The result should be every line in the material below containing the string "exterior".
*****
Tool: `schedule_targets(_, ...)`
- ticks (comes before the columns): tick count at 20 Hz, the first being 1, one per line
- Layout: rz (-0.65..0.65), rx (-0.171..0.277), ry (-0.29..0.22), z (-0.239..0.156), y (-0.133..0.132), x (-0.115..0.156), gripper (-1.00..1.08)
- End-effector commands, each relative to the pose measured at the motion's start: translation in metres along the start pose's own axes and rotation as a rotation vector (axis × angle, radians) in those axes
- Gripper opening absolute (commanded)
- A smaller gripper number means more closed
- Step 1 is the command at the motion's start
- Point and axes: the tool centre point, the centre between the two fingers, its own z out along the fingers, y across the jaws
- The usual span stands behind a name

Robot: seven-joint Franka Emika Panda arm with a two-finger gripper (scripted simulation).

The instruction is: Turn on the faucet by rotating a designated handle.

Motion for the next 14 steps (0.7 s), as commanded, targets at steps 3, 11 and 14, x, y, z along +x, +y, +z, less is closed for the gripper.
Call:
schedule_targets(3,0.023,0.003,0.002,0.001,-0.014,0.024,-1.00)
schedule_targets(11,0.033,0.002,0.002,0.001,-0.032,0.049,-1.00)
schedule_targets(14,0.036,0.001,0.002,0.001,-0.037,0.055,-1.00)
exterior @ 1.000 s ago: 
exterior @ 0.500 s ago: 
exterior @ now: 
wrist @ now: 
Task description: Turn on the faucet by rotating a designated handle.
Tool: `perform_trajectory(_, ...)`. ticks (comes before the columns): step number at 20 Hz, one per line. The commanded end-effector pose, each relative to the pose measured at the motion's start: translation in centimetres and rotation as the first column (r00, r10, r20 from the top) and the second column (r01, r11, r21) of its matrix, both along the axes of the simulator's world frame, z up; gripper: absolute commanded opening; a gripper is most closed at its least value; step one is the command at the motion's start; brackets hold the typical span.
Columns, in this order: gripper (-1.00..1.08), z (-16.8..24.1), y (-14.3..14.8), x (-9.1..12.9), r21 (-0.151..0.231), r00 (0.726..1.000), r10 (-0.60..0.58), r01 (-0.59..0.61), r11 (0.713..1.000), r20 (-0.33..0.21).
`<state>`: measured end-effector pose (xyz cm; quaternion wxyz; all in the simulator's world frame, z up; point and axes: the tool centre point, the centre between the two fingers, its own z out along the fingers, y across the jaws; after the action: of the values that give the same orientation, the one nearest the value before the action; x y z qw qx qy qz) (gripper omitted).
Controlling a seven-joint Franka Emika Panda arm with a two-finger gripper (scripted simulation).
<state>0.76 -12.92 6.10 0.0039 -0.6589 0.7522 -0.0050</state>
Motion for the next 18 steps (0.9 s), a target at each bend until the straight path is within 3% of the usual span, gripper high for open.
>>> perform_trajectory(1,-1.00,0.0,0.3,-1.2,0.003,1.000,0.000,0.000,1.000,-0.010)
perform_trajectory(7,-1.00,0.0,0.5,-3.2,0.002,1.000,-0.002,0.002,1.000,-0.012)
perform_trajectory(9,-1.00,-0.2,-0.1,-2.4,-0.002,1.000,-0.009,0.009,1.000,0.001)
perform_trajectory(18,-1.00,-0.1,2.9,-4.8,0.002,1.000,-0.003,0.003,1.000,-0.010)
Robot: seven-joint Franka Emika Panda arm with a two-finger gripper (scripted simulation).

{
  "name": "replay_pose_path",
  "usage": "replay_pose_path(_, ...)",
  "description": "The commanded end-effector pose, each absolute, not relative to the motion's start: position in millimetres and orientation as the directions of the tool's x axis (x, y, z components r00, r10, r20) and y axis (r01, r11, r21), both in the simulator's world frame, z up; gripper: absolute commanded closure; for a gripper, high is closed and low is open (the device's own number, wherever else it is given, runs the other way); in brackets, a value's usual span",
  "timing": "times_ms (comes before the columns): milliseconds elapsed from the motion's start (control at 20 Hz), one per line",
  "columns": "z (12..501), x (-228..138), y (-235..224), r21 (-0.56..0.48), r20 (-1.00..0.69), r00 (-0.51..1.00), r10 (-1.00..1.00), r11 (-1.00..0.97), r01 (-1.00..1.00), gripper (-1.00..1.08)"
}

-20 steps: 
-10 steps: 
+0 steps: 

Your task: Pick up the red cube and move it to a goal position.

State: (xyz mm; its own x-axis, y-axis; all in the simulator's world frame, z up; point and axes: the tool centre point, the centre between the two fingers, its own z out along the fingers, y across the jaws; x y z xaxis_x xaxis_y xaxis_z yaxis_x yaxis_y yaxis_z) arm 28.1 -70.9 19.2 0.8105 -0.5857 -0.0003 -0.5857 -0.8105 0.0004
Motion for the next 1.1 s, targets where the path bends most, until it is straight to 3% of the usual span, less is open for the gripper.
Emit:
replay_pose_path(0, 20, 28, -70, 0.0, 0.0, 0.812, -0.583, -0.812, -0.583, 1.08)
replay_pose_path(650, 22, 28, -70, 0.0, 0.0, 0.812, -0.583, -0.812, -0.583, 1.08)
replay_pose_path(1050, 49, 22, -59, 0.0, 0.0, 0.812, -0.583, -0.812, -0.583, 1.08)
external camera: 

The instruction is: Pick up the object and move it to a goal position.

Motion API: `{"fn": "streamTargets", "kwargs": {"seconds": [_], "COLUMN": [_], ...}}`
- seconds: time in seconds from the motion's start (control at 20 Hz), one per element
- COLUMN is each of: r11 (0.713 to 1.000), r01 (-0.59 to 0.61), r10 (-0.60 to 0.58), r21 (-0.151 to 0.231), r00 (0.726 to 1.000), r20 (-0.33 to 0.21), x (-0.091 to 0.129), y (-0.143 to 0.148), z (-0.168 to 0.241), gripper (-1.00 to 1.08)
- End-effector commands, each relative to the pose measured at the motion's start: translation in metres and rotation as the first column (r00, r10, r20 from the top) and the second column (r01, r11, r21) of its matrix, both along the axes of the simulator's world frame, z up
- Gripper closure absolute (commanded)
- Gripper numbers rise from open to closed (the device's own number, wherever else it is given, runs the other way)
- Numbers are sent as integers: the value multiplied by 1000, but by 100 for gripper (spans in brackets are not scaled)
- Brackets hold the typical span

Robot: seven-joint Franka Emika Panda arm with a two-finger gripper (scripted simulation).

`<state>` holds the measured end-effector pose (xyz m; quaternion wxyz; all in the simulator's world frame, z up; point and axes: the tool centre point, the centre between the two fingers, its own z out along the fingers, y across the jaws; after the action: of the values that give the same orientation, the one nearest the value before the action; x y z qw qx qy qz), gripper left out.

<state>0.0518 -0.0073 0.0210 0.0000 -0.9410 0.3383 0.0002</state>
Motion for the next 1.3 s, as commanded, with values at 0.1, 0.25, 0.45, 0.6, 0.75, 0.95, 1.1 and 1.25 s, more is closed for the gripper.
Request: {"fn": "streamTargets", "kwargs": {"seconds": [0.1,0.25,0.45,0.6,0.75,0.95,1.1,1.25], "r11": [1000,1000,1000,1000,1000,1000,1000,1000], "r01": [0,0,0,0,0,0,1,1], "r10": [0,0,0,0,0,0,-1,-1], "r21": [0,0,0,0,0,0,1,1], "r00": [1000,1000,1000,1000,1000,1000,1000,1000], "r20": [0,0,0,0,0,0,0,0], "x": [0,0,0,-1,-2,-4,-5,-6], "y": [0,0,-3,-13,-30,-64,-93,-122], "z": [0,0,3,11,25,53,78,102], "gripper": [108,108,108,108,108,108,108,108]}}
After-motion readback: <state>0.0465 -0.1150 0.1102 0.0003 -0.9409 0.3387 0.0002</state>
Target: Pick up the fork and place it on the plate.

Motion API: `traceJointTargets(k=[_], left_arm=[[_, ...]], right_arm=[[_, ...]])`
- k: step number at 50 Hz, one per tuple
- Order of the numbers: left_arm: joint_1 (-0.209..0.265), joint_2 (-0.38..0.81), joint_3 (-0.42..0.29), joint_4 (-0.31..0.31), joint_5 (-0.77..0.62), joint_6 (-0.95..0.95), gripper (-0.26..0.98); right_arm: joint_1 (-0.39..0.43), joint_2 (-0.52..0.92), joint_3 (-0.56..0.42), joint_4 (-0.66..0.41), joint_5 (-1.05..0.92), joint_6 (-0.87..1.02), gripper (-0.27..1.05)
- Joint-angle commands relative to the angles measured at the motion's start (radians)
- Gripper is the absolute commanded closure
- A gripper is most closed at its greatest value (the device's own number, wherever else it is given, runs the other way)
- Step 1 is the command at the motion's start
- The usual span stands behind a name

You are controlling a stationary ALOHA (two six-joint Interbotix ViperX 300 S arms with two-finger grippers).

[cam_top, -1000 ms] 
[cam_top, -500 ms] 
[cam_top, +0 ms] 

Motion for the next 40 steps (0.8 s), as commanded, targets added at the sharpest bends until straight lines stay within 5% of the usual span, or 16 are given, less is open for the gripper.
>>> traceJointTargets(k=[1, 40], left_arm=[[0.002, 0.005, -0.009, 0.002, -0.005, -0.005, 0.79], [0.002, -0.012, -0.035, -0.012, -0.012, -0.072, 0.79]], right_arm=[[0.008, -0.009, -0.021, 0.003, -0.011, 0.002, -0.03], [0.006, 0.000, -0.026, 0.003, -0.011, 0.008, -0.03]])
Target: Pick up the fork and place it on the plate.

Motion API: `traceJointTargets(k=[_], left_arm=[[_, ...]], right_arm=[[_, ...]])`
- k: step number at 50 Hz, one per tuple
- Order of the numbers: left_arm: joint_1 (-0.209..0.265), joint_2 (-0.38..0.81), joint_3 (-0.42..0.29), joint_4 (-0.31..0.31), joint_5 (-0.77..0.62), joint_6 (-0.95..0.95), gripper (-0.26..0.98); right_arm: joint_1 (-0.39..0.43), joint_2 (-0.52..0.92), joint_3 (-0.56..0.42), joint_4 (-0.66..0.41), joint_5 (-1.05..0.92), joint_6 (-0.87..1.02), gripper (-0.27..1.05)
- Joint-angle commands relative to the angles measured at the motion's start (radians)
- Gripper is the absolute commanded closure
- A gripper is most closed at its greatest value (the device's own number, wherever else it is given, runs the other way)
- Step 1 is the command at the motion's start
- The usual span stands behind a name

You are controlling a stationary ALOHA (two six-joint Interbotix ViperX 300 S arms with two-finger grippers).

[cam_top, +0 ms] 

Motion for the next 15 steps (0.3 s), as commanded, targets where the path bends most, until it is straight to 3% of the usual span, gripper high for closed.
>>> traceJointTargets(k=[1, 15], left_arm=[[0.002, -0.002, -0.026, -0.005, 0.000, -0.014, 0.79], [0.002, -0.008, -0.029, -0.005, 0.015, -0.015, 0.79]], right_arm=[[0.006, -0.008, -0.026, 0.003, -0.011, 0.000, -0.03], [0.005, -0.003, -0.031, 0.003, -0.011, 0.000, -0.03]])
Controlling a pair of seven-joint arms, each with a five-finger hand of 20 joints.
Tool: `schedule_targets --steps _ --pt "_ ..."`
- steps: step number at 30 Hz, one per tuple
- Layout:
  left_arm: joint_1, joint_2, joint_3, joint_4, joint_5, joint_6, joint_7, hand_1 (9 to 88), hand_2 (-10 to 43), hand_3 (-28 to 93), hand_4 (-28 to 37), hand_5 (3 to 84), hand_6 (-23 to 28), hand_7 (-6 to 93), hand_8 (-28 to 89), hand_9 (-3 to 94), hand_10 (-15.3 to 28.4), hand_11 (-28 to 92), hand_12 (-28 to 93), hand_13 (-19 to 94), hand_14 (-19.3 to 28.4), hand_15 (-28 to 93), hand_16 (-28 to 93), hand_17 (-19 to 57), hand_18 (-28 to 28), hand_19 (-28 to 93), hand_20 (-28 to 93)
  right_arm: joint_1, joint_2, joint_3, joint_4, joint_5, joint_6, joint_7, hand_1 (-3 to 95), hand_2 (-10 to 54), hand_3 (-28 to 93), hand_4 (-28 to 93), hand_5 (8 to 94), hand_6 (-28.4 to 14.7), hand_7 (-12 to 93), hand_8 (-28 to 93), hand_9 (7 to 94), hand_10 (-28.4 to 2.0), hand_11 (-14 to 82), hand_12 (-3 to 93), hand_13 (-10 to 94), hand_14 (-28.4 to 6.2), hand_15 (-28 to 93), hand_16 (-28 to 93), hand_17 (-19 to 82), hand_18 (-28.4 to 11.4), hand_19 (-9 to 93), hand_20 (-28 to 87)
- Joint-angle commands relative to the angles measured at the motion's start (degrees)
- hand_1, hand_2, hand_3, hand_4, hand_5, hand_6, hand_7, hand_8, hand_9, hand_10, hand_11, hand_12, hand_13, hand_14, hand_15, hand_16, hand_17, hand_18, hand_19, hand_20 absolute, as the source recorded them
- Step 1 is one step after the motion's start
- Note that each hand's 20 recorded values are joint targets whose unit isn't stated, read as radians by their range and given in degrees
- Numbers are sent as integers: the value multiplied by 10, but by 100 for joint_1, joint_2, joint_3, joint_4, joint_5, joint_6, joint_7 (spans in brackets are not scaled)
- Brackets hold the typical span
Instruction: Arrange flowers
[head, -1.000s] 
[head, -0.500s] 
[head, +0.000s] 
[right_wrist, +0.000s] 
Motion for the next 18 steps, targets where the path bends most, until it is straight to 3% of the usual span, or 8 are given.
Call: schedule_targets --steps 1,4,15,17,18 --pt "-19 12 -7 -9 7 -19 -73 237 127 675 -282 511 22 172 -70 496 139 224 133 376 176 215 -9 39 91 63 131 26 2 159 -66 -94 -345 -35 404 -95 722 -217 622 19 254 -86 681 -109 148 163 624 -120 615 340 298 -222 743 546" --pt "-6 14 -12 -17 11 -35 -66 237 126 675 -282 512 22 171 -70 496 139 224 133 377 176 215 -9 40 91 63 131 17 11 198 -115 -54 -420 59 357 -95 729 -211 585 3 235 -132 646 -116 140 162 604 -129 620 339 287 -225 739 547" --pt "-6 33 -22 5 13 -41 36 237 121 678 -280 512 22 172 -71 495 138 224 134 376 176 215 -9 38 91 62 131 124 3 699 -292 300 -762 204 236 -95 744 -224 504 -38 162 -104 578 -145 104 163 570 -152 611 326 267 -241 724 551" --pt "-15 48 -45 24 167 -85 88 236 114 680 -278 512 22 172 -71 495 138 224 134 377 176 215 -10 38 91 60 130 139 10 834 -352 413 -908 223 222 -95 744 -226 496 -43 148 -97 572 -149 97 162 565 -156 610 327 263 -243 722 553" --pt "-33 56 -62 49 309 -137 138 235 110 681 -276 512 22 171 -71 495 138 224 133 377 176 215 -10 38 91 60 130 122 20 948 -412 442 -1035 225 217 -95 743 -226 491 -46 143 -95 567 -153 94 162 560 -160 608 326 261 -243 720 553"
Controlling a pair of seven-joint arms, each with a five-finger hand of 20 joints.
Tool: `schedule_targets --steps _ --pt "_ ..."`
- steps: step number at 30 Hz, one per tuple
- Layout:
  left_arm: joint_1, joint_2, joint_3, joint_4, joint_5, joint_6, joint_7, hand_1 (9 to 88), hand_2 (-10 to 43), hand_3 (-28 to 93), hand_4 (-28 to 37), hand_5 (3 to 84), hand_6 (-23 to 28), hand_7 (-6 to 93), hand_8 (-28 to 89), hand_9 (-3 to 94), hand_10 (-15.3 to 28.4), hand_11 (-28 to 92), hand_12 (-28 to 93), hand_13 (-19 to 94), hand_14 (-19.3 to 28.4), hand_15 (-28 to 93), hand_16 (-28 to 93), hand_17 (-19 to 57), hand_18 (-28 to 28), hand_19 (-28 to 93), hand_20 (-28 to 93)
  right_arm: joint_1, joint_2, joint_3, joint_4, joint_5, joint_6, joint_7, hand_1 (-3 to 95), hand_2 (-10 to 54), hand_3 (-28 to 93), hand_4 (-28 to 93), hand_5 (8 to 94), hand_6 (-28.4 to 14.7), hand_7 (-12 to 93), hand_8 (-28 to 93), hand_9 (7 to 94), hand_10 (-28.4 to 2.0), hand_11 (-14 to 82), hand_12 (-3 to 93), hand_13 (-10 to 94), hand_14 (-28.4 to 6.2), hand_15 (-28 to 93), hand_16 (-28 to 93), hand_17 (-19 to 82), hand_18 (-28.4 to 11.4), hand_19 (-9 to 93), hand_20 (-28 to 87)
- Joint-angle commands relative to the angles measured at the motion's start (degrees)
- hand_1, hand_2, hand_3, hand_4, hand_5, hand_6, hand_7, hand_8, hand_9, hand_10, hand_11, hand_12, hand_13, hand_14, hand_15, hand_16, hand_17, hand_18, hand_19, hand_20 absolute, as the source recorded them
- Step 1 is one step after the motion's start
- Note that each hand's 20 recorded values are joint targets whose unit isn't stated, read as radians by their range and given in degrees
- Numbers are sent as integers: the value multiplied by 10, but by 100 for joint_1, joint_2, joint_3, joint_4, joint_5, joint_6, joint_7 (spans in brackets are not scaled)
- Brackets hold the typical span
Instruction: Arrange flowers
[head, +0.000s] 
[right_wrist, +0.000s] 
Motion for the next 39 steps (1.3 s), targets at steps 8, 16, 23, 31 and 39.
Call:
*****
▶ Your response:
exterior @ 1.000 s ago: 
exterior @ 0.500 s ago: 
exterior @ now: 

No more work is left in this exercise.